ABOUT THIS TASK: Some of the lines below need repeating. Reproduce exactly those between the lines holding "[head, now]" and "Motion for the", inclusive.

━━━ SUPPLIED DATA

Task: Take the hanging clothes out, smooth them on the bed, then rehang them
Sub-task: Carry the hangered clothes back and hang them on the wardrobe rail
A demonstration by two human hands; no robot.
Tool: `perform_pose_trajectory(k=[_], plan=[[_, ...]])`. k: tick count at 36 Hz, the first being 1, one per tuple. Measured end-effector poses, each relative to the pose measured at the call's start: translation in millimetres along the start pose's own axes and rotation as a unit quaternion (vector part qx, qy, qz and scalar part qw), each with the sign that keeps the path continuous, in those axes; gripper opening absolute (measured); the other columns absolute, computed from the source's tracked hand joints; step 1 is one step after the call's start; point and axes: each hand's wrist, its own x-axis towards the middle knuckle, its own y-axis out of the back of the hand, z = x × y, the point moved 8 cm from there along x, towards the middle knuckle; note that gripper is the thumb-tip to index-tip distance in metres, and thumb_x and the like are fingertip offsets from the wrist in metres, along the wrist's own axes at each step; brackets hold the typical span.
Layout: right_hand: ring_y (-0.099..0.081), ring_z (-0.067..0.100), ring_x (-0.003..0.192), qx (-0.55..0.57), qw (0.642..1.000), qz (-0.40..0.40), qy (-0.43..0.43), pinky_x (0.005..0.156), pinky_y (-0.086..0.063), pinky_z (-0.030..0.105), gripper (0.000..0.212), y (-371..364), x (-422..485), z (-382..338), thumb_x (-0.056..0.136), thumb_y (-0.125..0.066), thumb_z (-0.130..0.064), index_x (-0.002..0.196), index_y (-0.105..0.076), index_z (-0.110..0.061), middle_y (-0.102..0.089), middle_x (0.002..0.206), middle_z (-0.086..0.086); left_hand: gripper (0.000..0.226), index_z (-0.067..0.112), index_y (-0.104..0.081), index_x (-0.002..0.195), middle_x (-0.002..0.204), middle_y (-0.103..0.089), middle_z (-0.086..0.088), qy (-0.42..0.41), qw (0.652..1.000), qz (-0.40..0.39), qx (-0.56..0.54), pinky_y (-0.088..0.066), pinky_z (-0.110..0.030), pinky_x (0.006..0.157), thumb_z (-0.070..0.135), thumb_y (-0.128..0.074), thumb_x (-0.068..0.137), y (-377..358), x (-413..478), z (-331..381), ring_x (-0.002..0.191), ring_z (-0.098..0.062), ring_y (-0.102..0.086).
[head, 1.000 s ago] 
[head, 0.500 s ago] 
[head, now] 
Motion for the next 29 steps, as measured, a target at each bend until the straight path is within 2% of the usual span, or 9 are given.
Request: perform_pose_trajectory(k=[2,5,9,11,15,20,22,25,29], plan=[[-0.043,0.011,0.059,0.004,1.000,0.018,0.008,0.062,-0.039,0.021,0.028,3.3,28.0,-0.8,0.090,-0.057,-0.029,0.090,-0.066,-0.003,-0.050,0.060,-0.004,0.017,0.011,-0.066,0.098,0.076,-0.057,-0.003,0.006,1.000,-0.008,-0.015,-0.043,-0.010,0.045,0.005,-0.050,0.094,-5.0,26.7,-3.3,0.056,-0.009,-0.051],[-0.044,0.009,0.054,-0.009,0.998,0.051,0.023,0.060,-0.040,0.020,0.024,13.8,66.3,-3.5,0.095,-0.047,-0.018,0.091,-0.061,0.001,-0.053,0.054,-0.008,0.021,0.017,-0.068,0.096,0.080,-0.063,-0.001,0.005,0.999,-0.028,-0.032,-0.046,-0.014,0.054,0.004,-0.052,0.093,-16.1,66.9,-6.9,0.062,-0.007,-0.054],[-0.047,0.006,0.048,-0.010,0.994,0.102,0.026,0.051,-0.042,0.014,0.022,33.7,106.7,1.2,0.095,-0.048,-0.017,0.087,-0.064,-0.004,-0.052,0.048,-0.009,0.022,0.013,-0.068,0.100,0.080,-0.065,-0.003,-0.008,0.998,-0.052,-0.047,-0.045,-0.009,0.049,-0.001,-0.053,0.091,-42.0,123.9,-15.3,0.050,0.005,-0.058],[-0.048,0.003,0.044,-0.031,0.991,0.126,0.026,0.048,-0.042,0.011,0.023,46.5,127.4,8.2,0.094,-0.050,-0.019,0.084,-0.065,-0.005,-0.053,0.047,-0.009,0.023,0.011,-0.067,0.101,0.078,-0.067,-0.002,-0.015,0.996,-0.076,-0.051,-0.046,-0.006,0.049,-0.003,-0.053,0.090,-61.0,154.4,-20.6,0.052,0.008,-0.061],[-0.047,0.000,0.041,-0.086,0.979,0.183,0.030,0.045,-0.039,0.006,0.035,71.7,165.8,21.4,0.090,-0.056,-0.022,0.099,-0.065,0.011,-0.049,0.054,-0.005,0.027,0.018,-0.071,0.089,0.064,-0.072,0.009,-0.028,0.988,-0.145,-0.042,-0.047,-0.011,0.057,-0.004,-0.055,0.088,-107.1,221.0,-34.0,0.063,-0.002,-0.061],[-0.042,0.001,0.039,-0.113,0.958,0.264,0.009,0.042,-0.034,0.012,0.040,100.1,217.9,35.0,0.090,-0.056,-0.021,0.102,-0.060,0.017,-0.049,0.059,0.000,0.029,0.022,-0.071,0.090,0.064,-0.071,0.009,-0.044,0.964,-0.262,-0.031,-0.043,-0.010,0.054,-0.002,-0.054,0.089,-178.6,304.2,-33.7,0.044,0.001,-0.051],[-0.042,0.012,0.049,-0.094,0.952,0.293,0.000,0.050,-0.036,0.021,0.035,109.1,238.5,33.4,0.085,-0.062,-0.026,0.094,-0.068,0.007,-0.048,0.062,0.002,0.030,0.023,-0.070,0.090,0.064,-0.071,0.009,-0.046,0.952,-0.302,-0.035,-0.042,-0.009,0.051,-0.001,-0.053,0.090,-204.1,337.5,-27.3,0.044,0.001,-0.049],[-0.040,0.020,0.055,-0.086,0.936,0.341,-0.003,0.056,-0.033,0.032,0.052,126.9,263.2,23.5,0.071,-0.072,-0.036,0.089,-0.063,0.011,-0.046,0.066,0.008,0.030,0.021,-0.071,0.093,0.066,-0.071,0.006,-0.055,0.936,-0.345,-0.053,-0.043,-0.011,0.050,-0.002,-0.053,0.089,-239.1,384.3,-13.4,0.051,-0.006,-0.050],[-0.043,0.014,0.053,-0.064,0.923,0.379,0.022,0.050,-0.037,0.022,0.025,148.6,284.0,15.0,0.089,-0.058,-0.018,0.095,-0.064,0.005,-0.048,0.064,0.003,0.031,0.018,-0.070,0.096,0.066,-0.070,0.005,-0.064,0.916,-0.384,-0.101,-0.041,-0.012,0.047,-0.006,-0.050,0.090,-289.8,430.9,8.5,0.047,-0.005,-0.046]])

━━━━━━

YOUR SOLUTION:
[head, now] 
Motion for the next 29 steps, as measured, a target at each bend until the straight path is within 2% of the usual span, or 9 are given.

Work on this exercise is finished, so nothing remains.